I believe my evil twin has no empathy, but a strong hold on manipulation. She can make anybody do what she wants with just a glance. People will write her papers and do her homework to escape her wrath. Her power hungry attitude leaves people crushed under the weight of her platform wedges. When I’m not paying attention, she abases my friends and has a condescending attitude to all. Then I’m required to do damage control. I have to eventually make it up to my friends somehow for the bad behavior of my evil twin. How could she not feel the pain she inflicts upon others with her cruel words and caustic jokes?
Many people turn their heads away from me at first glance; they worry I am her, with our light brown hair and round facial features. In fact we have the same China doll lips and brown almond shaped eyes. Our porcelain features are so delicate that no one could suspect what lies underneath.

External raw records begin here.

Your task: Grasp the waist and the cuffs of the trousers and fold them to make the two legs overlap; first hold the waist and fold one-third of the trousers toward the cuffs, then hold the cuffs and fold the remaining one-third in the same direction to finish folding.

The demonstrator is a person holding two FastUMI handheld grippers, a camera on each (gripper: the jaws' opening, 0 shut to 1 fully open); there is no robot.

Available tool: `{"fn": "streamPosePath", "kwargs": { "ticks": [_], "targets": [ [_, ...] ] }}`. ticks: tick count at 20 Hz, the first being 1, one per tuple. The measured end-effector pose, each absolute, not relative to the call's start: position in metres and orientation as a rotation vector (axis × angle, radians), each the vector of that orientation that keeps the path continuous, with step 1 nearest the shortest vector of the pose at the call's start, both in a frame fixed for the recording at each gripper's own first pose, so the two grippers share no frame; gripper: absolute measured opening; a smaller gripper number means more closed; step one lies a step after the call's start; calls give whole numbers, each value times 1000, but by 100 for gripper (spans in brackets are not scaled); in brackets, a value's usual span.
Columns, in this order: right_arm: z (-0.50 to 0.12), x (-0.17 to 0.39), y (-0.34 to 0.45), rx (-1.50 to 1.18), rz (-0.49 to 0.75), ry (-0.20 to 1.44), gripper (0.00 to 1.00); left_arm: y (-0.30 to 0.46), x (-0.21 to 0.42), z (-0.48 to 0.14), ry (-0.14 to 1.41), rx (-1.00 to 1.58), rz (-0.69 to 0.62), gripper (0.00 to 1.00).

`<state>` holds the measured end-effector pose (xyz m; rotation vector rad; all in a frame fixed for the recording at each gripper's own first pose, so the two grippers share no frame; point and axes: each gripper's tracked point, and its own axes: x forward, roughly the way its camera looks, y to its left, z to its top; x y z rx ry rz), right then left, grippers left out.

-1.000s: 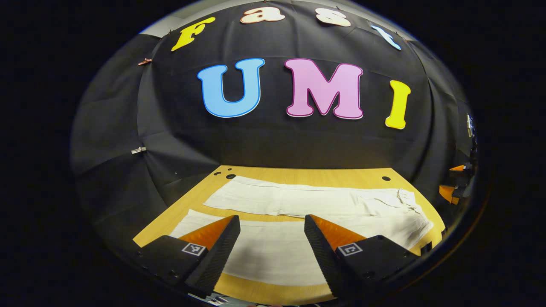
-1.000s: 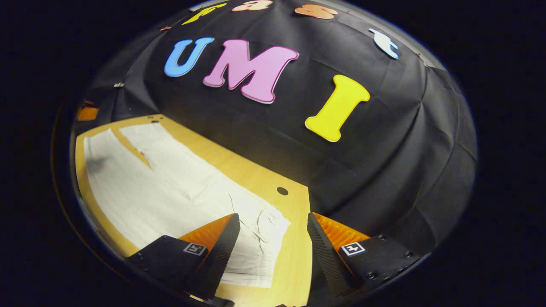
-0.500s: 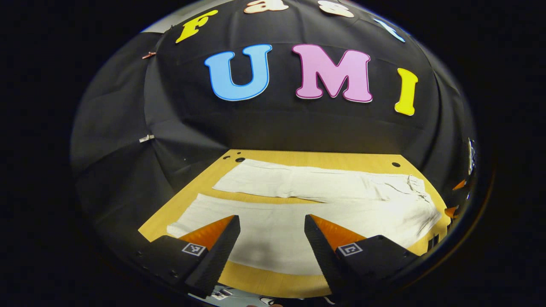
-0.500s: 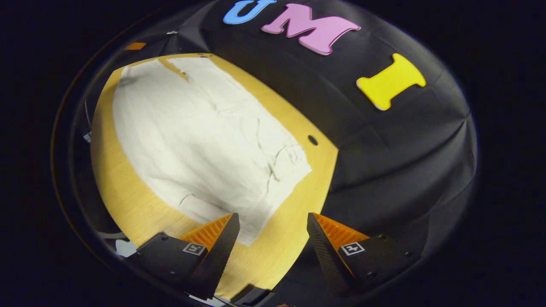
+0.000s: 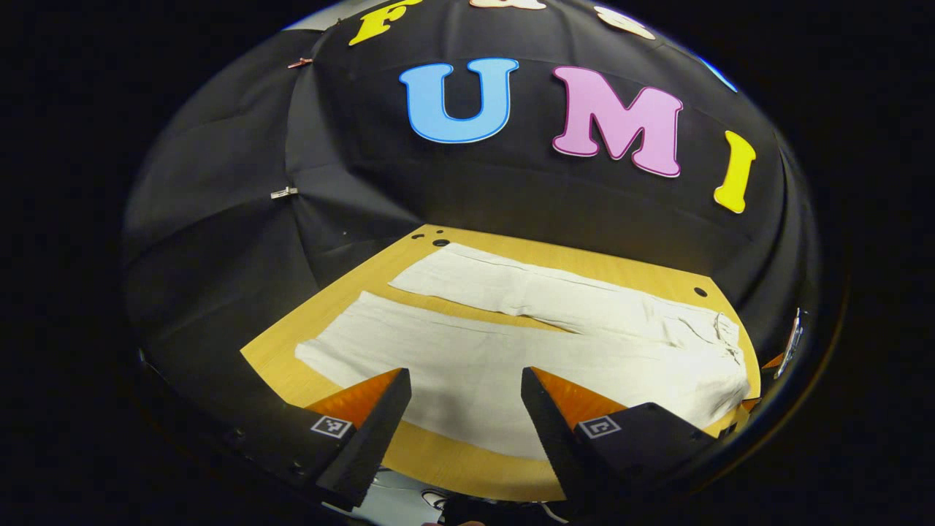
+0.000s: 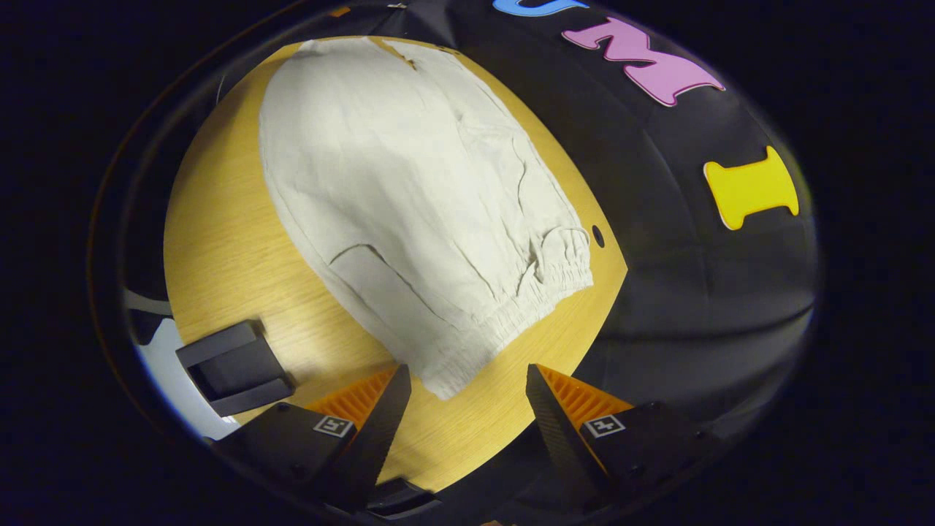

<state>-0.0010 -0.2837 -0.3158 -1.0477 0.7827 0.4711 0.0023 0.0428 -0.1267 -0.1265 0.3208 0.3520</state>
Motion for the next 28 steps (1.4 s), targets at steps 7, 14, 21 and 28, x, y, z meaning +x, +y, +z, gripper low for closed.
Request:
{"fn": "streamPosePath", "kwargs": {
  "ticks": [7,14,21,28],
  "targets": [
    [-318,18,-260,-1368,579,637,94,67,-22,-138,341,-151,435,96],
    [-332,38,-262,-1330,536,713,75,83,-37,-147,356,-143,468,96],
    [-335,37,-258,-1287,561,858,18,112,-48,-179,409,-198,544,97],
    [-343,40,-258,-1209,673,1002,6,235,-52,-216,581,293,528,98]
  ]
}}
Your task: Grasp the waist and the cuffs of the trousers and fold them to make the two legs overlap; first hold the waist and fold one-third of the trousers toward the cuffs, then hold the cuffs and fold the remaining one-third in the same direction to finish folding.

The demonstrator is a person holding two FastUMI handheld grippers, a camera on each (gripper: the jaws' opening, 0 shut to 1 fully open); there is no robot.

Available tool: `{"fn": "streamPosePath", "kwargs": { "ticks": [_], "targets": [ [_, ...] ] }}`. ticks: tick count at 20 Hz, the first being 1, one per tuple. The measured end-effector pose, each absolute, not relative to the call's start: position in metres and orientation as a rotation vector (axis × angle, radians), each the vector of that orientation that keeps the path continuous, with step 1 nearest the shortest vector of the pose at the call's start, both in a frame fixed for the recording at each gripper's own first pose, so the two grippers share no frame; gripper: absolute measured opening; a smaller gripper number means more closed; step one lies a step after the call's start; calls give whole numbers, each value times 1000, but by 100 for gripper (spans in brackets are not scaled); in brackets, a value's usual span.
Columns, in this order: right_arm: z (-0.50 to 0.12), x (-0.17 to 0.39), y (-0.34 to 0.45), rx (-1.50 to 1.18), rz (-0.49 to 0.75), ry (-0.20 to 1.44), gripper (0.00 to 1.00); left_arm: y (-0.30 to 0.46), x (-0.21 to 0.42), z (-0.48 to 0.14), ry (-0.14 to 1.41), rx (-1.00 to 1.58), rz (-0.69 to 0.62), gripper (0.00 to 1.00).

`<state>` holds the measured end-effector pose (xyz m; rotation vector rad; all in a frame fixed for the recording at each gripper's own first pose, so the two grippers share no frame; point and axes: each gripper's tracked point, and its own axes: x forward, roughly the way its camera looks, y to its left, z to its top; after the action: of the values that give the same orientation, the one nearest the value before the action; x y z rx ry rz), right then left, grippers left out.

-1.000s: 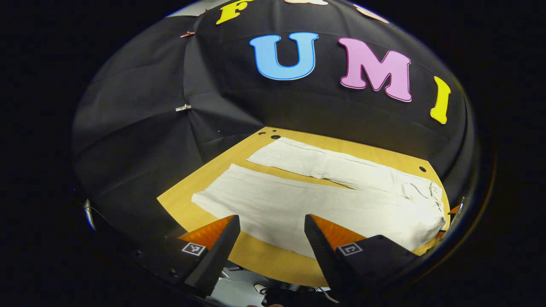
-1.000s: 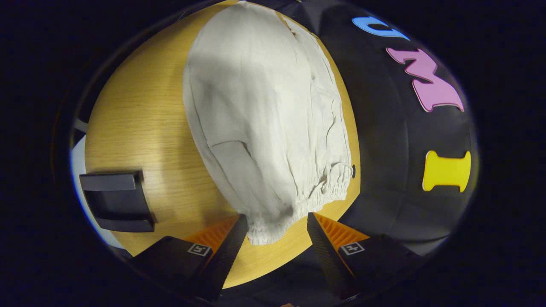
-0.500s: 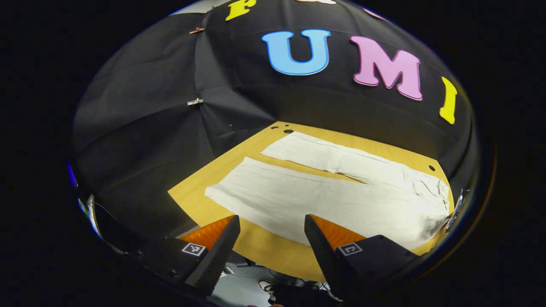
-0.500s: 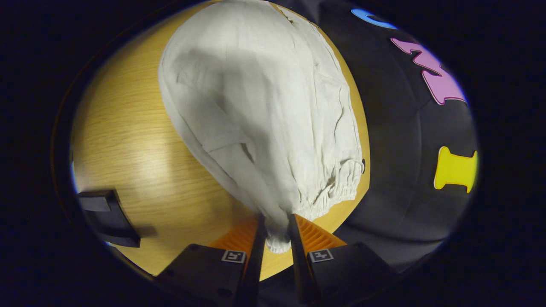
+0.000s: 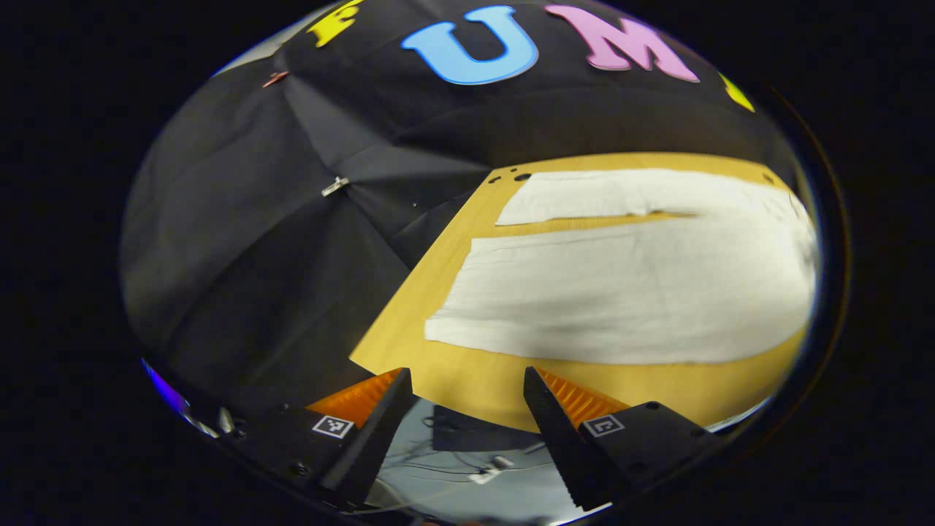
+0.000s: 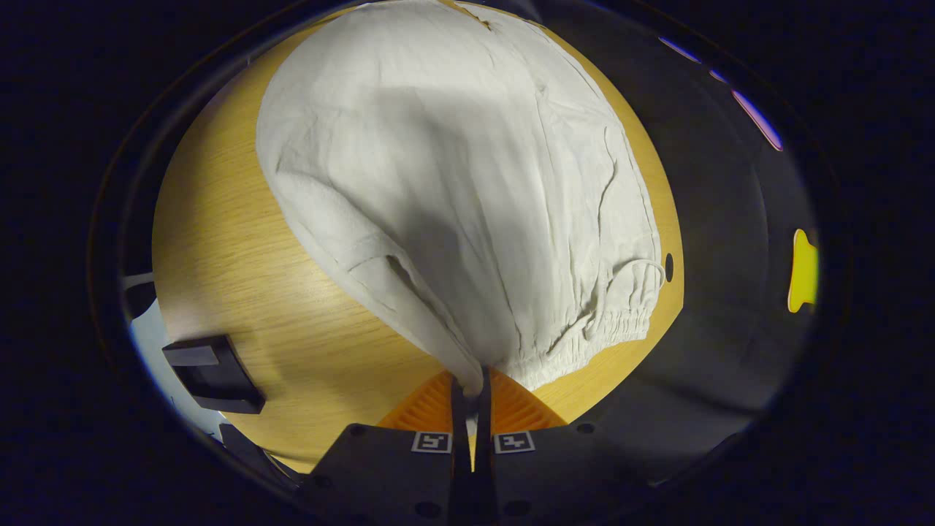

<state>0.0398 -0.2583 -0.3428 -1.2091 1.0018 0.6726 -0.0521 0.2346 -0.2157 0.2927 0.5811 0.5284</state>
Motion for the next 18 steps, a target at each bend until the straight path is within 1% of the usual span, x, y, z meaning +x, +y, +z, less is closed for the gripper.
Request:
{"fn": "streamPosePath", "kwargs": {
  "ticks": [4,7,11,13,14,15,16,18],
  "targets": [
    [-343,39,-258,-1272,656,989,6,281,-47,-228,665,586,401,98],
    [-344,39,-259,-1268,646,1025,6,304,-35,-237,695,821,305,97],
    [-343,40,-259,-1268,644,1087,6,327,-8,-267,730,1013,150,97],
    [-343,39,-259,-1291,633,1092,6,332,7,-269,717,1098,87,97],
    [-343,40,-258,-1301,630,1095,6,335,18,-270,716,1133,31,94],
    [-343,40,-258,-1307,627,1100,6,332,26,-269,721,1166,-32,93],
    [-344,40,-260,-1308,623,1105,6,331,34,-269,732,1200,-108,91],
    [-343,40,-258,-1314,616,1110,6,326,46,-270,763,1249,-280,90]
  ]
}}
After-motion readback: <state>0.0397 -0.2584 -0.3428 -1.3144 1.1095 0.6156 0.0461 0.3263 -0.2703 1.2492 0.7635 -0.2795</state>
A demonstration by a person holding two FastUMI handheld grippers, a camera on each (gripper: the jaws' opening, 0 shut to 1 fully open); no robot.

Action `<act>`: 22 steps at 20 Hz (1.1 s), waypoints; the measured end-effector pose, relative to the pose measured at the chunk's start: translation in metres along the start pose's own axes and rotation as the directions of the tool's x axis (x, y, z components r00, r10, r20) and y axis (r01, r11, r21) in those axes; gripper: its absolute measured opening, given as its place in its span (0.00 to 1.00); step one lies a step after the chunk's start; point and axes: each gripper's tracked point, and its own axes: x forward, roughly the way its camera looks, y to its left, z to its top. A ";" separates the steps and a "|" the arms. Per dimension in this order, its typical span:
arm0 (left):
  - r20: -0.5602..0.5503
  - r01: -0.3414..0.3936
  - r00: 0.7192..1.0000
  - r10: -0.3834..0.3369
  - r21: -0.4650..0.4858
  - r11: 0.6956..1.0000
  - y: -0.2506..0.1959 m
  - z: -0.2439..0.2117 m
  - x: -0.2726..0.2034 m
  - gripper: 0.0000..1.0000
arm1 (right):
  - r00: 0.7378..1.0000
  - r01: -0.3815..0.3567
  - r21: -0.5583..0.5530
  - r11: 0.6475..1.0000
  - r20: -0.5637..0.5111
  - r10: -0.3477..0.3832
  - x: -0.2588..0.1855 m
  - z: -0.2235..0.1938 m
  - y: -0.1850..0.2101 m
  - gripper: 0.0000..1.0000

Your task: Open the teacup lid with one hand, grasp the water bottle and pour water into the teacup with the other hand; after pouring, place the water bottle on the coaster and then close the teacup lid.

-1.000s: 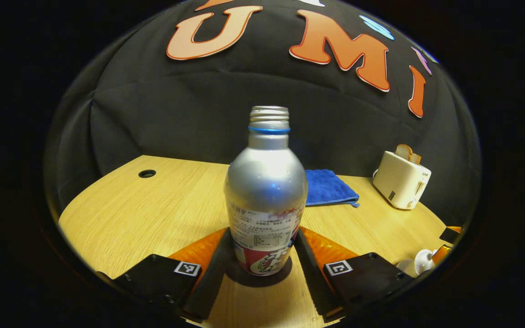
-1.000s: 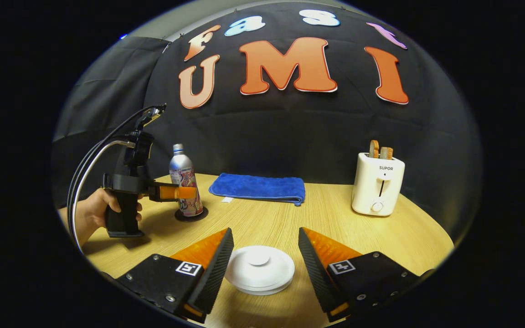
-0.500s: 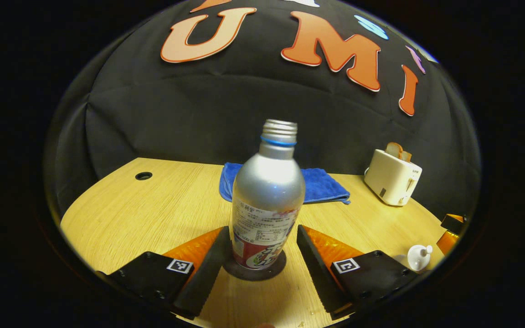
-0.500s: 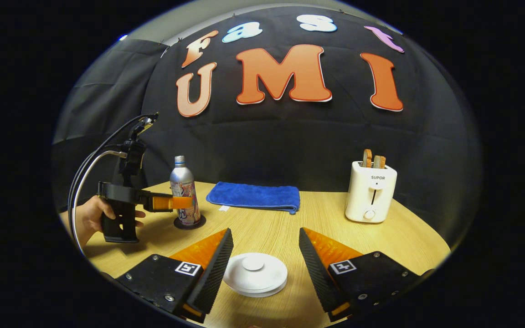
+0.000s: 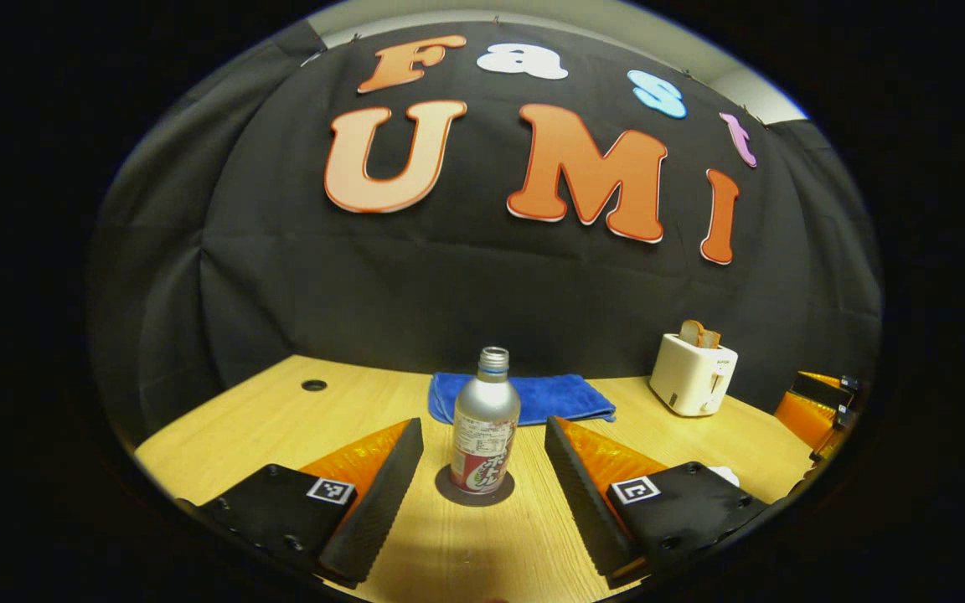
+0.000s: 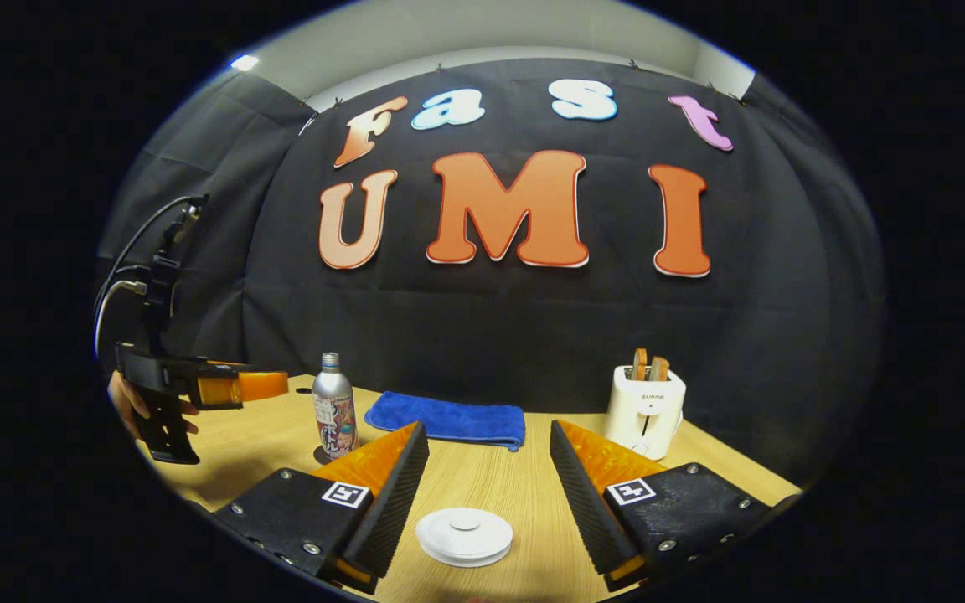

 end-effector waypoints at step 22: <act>0.174 -0.099 0.980 0.098 -0.003 0.995 0.016 0.053 -0.108 0.95 | 0.995 0.056 -0.063 0.996 0.089 -0.050 -0.035 0.039 0.012 0.89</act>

Of course they get us confused; we are one. So it is sad when they turn away, for the chance they might be subjected to my twin’s humiliating remarks and criticism. Whenever she comes out to play, no one wants to be around me. Her presence is like a disease in my life. Everywhere she goes I can see the flowers wither and die in her path. She hangs around me like a dark moody cloud; I never know when she is going to strike next. Her eyes, my eyes, narrow like daggers at every person, warning them to stay away.
I think her moral compass is broken because she obviously can’t tell between right and wrong. It’s a shame that she just so happens to be part of me; a dark bruise upon an otherwise perfect apple. Wherever she wreaks havoc, I’m required to pick up the pieces. I have to carry the burden of her crimes. How can I hide her true colors? I need to stop her. Her goal is to eliminate the real me, and maybe it’s too late.